Return all lines from the listing below in which the string "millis" occurs.

== Raw data

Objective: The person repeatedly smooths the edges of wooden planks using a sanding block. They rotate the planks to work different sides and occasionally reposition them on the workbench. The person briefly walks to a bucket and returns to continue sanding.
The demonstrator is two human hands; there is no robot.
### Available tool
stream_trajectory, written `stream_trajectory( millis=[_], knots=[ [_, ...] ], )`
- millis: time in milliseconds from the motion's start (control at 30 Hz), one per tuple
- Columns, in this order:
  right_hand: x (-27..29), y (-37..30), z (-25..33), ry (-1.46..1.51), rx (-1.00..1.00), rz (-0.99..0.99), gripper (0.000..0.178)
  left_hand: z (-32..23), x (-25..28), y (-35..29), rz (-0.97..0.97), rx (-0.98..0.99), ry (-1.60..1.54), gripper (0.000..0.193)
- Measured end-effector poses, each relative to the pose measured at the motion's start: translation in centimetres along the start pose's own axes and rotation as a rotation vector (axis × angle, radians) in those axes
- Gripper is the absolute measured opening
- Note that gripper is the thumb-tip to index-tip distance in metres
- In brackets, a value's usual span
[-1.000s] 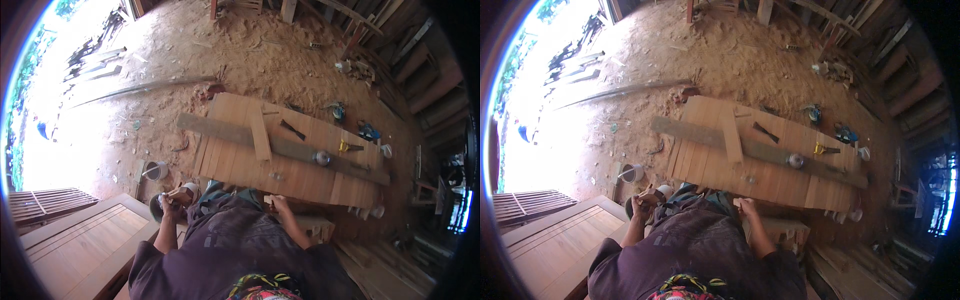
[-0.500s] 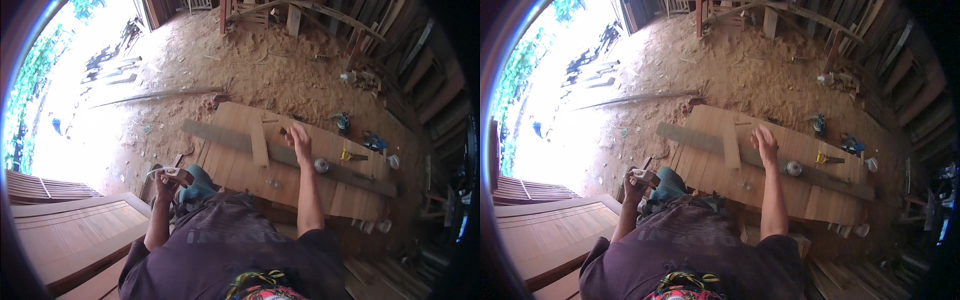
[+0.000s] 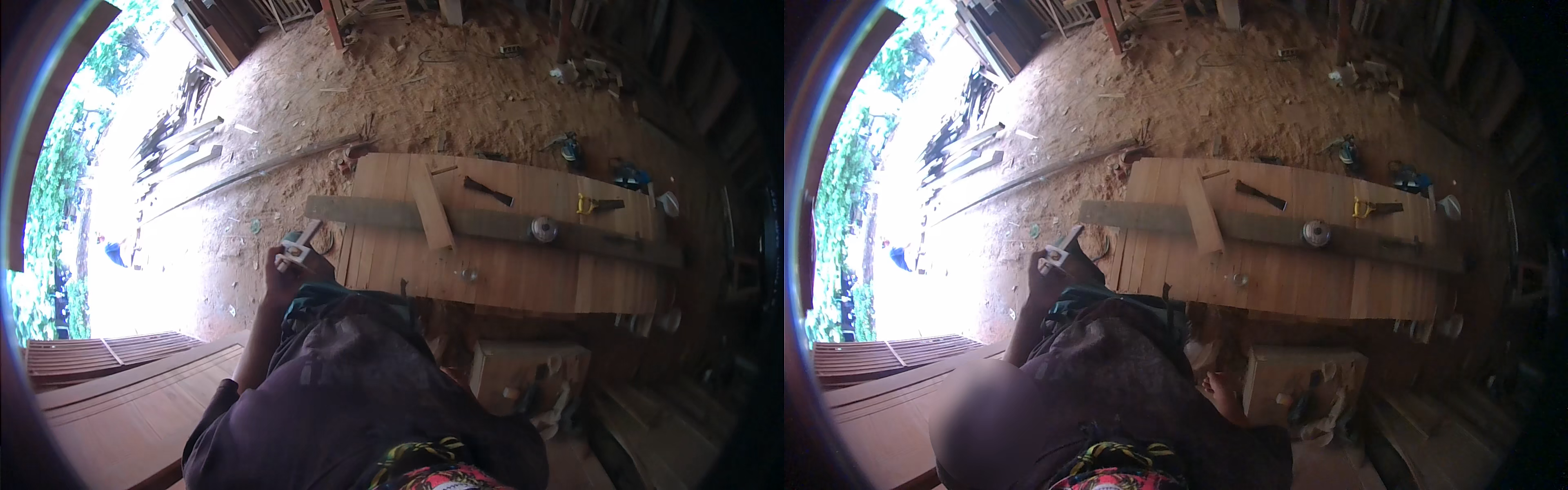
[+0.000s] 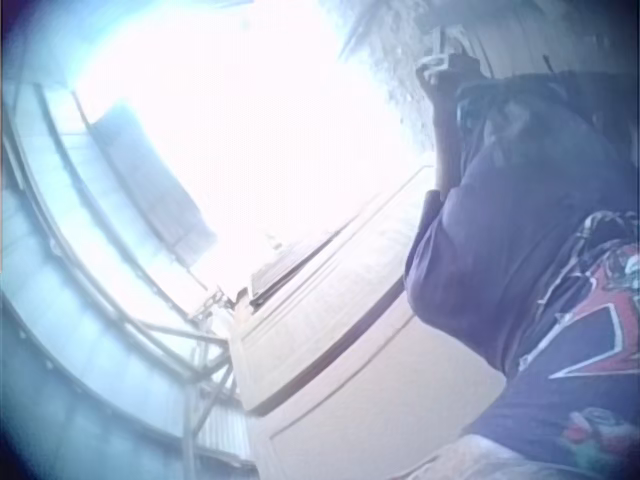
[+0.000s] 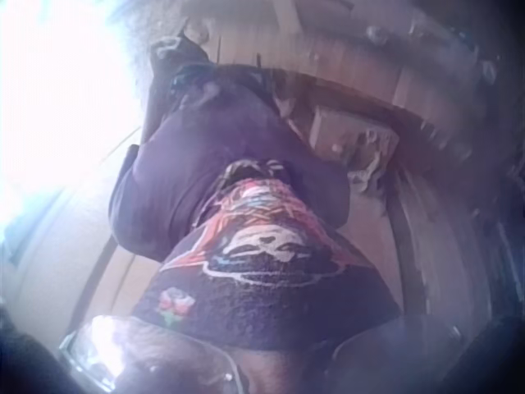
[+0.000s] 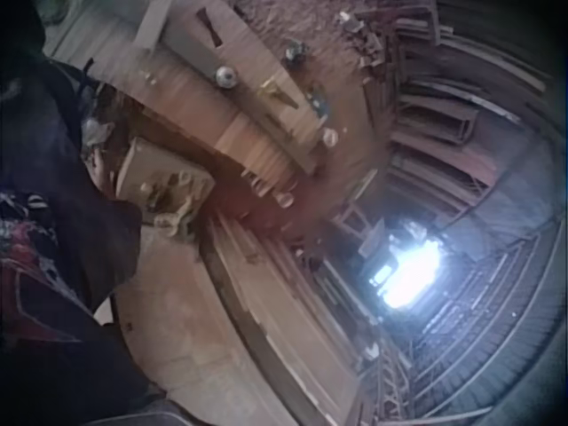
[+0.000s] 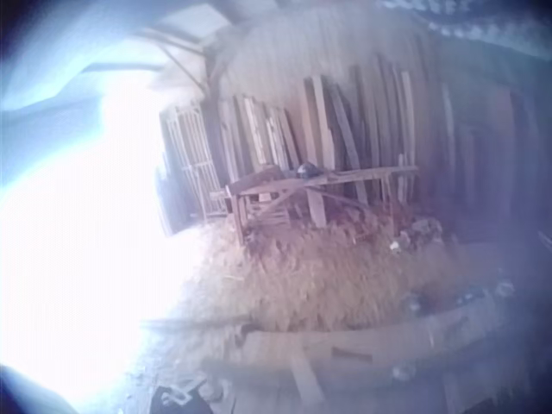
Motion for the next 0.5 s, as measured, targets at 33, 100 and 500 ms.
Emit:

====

= Answer space =
stream_trajectory, written `stream_trajectory( millis=[_], knots=[ [_, ...] ], )`
- millis: time in milliseconds from the motion's start (control at 30 Hz), one per tuple

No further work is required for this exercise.